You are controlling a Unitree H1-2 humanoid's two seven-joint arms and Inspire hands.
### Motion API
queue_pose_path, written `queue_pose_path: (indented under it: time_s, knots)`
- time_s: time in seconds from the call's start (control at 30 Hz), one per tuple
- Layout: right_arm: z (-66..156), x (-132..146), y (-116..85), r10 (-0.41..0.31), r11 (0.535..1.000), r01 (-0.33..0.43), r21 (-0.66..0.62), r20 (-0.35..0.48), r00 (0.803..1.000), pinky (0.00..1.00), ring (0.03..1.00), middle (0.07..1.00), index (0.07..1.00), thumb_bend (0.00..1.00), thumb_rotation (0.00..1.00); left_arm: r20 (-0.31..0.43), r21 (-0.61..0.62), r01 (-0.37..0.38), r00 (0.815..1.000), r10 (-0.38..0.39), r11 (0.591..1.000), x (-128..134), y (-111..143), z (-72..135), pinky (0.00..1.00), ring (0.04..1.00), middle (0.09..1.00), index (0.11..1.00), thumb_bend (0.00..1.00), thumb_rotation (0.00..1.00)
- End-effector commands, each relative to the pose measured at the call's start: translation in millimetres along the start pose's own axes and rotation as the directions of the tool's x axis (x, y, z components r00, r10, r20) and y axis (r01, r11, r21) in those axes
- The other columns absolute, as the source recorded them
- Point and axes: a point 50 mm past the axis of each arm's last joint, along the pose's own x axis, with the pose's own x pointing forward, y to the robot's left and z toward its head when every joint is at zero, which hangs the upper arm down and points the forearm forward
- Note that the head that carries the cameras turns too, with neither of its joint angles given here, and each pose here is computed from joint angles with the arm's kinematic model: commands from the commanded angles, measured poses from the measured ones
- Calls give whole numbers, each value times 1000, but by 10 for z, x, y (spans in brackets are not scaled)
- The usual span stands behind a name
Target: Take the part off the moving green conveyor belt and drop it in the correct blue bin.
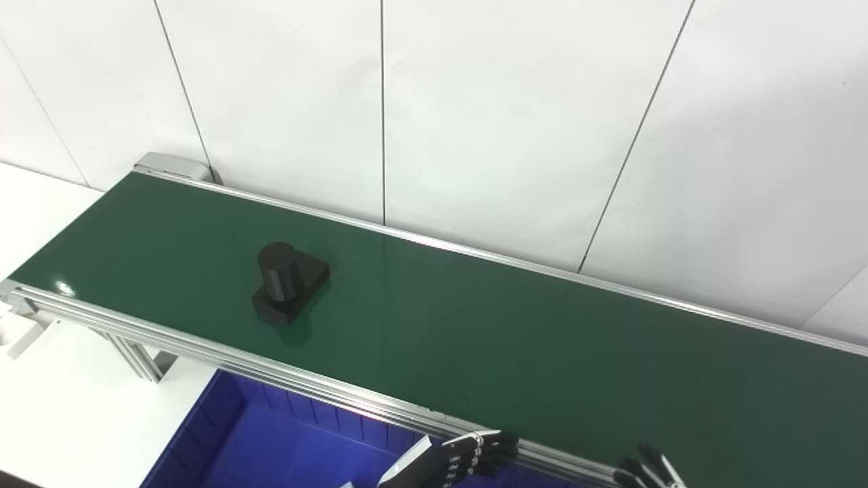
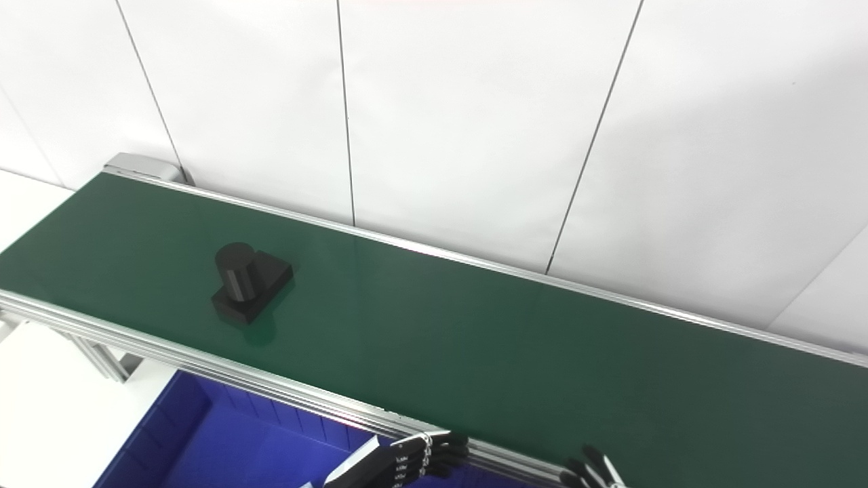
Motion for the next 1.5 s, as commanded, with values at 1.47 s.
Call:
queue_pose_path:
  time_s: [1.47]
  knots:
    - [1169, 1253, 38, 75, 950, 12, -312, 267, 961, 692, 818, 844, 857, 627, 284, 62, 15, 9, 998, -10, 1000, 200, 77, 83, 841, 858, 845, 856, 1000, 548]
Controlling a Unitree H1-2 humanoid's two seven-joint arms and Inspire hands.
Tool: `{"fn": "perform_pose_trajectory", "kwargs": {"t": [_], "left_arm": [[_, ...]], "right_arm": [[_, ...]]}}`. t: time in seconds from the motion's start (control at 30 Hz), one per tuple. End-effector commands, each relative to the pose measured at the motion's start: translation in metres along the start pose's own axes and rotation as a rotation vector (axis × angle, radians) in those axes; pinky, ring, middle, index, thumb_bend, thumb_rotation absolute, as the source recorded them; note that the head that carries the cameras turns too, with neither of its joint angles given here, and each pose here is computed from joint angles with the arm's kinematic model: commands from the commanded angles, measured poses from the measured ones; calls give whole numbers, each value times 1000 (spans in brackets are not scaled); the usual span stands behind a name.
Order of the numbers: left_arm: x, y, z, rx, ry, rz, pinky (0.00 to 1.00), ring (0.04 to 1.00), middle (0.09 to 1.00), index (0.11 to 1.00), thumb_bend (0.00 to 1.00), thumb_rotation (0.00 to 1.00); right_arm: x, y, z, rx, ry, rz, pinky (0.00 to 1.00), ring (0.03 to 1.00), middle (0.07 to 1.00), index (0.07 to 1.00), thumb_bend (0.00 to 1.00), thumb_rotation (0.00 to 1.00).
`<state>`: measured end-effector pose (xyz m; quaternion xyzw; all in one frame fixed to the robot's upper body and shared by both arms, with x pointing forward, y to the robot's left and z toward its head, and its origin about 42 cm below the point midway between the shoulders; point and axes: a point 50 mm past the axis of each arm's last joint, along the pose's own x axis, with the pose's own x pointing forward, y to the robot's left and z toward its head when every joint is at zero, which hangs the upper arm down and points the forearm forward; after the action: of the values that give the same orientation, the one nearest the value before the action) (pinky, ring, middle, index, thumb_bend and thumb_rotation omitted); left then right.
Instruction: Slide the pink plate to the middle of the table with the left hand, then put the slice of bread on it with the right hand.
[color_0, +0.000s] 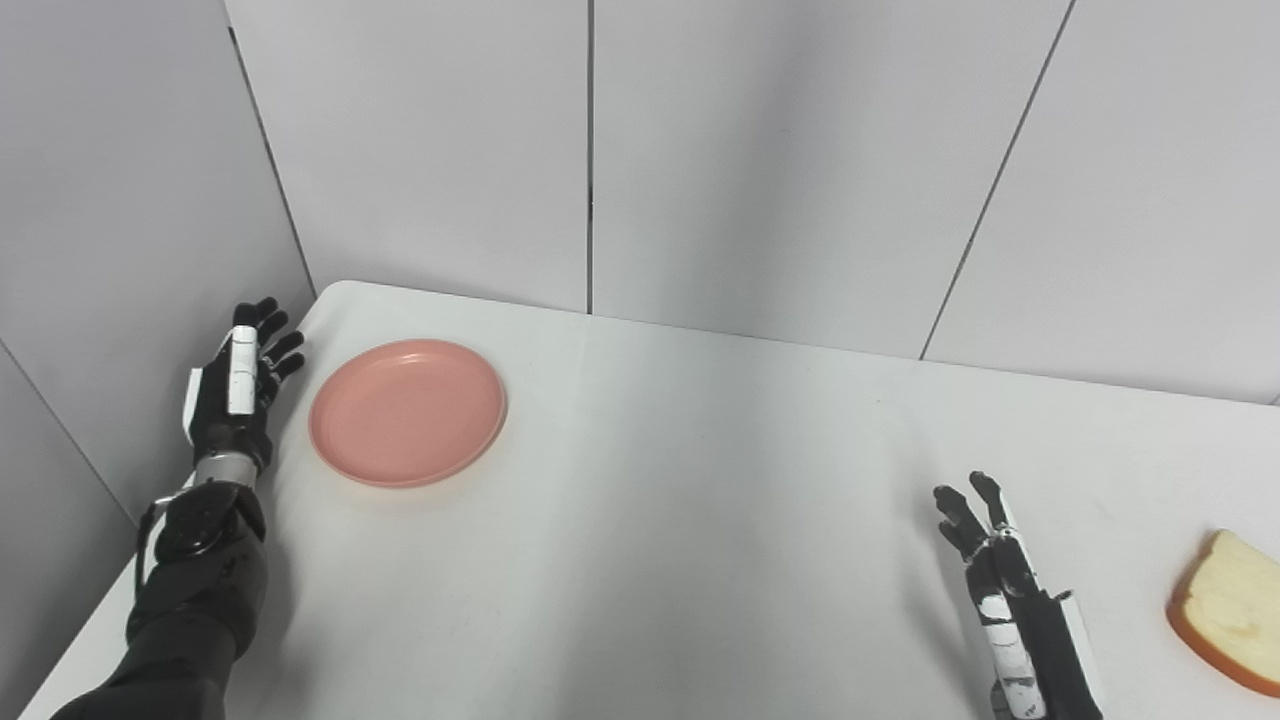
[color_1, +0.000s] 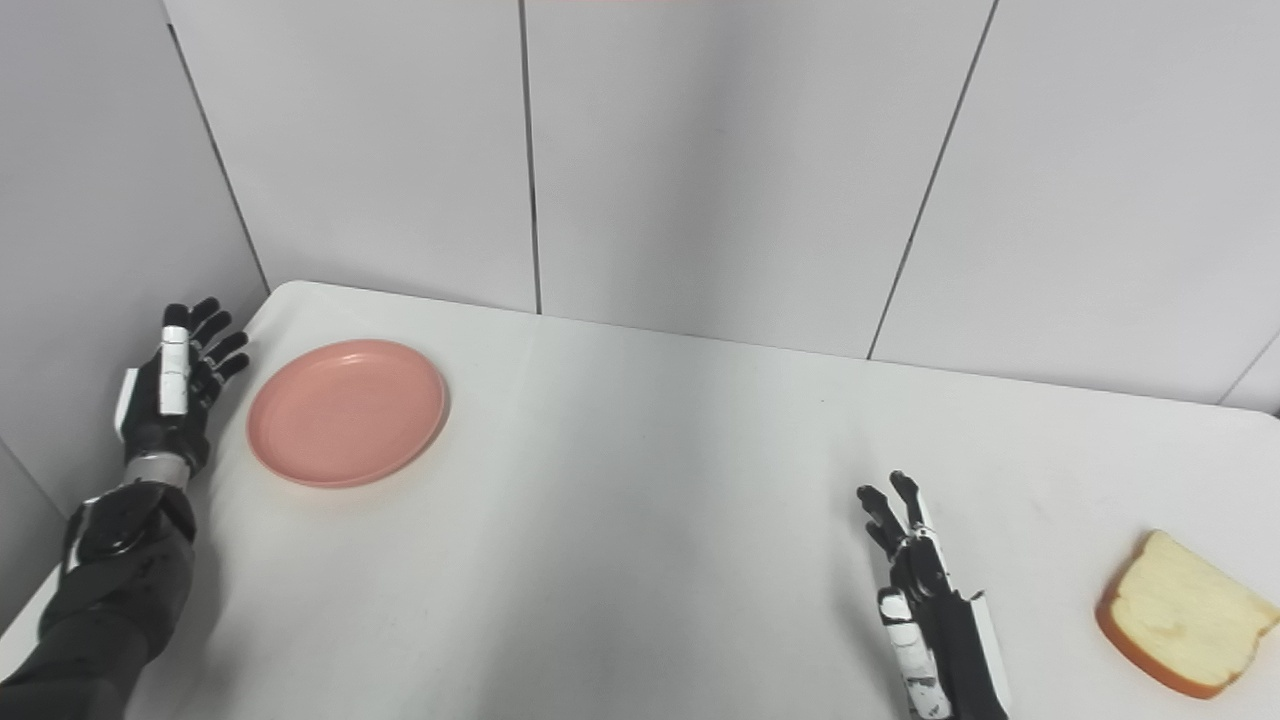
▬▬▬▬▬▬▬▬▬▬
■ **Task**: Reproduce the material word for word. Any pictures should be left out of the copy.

■ **Result of this task**:
You are controlling a Unitree H1-2 humanoid's two seven-joint arms and Inspire hands.
### Motion API
queue_pose_path, written `queue_pose_path: (indented under it: time_s, knots)`
- time_s: time in seconds from the call's start (control at 30 Hz), one per tuple
- Layout: right_arm: z (-66..156), x (-132..146), y (-116..85), r10 (-0.41..0.31), r11 (0.535..1.000), r01 (-0.33..0.43), r21 (-0.66..0.62), r20 (-0.35..0.48), r00 (0.803..1.000), pinky (0.00..1.00), ring (0.03..1.00), middle (0.07..1.00), index (0.07..1.00), thumb_bend (0.00..1.00), thumb_rotation (0.00..1.00); left_arm: r20 (-0.31..0.43), r21 (-0.61..0.62), r01 (-0.37..0.38), r00 (0.815..1.000), r10 (-0.38..0.39), r11 (0.591..1.000), x (-128..134), y (-111..143), z (-72..135), pinky (0.00..1.00), ring (0.04..1.00), middle (0.09..1.00), index (0.11..1.00), thumb_bend (0.00..1.00), thumb_rotation (0.00..1.00)
- End-effector commands, each relative to the pose measured at the call's start: translation in millimetres along the start pose's own axes and rotation as the directions of the tool's x axis (x, y, z components r00, r10, r20) and y axis (r01, r11, r21) in those axes
- The other columns absolute, as the source recorded them
- Point and axes: a point 50 mm past the axis of each arm's last joint, along the pose's own x axis, with the pose's own x pointing forward, y to the robot's left and z toward its head when every joint is at zero, which hangs the upper arm down and points the forearm forward
- Note that the head that carries the cameras turns too, with neither of its joint angles given here, and each pose here is computed from joint angles with the arm's kinematic model: commands from the commanded angles, measured poses from the measured ones
- Calls give whole numbers, each value times 1000, but by 10 for z, x, y (spans in brackets are not scaled)
- The usual span stands behind a name
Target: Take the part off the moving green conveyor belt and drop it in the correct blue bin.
Motion for the next 1.5 s, as commanded, with values at 1.47 s.
Call:
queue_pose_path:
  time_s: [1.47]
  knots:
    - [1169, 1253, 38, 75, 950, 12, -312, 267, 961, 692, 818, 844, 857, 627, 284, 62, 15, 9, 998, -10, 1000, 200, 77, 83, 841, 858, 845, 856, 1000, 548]
Controlling a Unitree H1-2 humanoid's two seven-joint arms and Inspire hands.
Tool: `{"fn": "perform_pose_trajectory", "kwargs": {"t": [_], "left_arm": [[_, ...]], "right_arm": [[_, ...]]}}`. t: time in seconds from the motion's start (control at 30 Hz), one per tuple. End-effector commands, each relative to the pose measured at the motion's start: translation in metres along the start pose's own axes and rotation as a rotation vector (axis × angle, radians) in those axes; pinky, ring, middle, index, thumb_bend, thumb_rotation absolute, as the source recorded them; note that the head that carries the cameras turns too, with neither of its joint angles given here, and each pose here is computed from joint angles with the arm's kinematic model: commands from the commanded angles, measured poses from the measured ones; calls give whole numbers, each value times 1000 (spans in brackets are not scaled); the usual span stands behind a name.
Order of the numbers: left_arm: x, y, z, rx, ry, rz, pinky (0.00 to 1.00), ring (0.04 to 1.00), middle (0.09 to 1.00), index (0.11 to 1.00), thumb_bend (0.00 to 1.00), thumb_rotation (0.00 to 1.00); right_arm: x, y, z, rx, ry, rz, pinky (0.00 to 1.00), ring (0.03 to 1.00), middle (0.07 to 1.00), index (0.07 to 1.00), thumb_bend (0.00 to 1.00), thumb_rotation (0.00 to 1.00).
`<state>`: measured end-effector pose (xyz m; quaternion xyzw; all in one frame fixed to the robot's upper body and shared by both arms, with x pointing forward, y to the robot's left and z toward its head, and its origin about 42 cm below the point midway between the shoulders; point and axes: a point 50 mm past the axis of each arm's last joint, along the pose's own x axis, with the pose's own x pointing forward, y to the robot's left and z toward its head when every joint is at zero, which hangs the upper arm down and points the forearm forward; after the action: of the values that give the same orientation, the one nearest the value before the action) (pinky, ring, middle, index, thumb_bend and thumb_rotation omitted); left then right.
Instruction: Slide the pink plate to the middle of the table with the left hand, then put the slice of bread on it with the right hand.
[color_0, +0.000s] 
[color_1, +0.000s] 

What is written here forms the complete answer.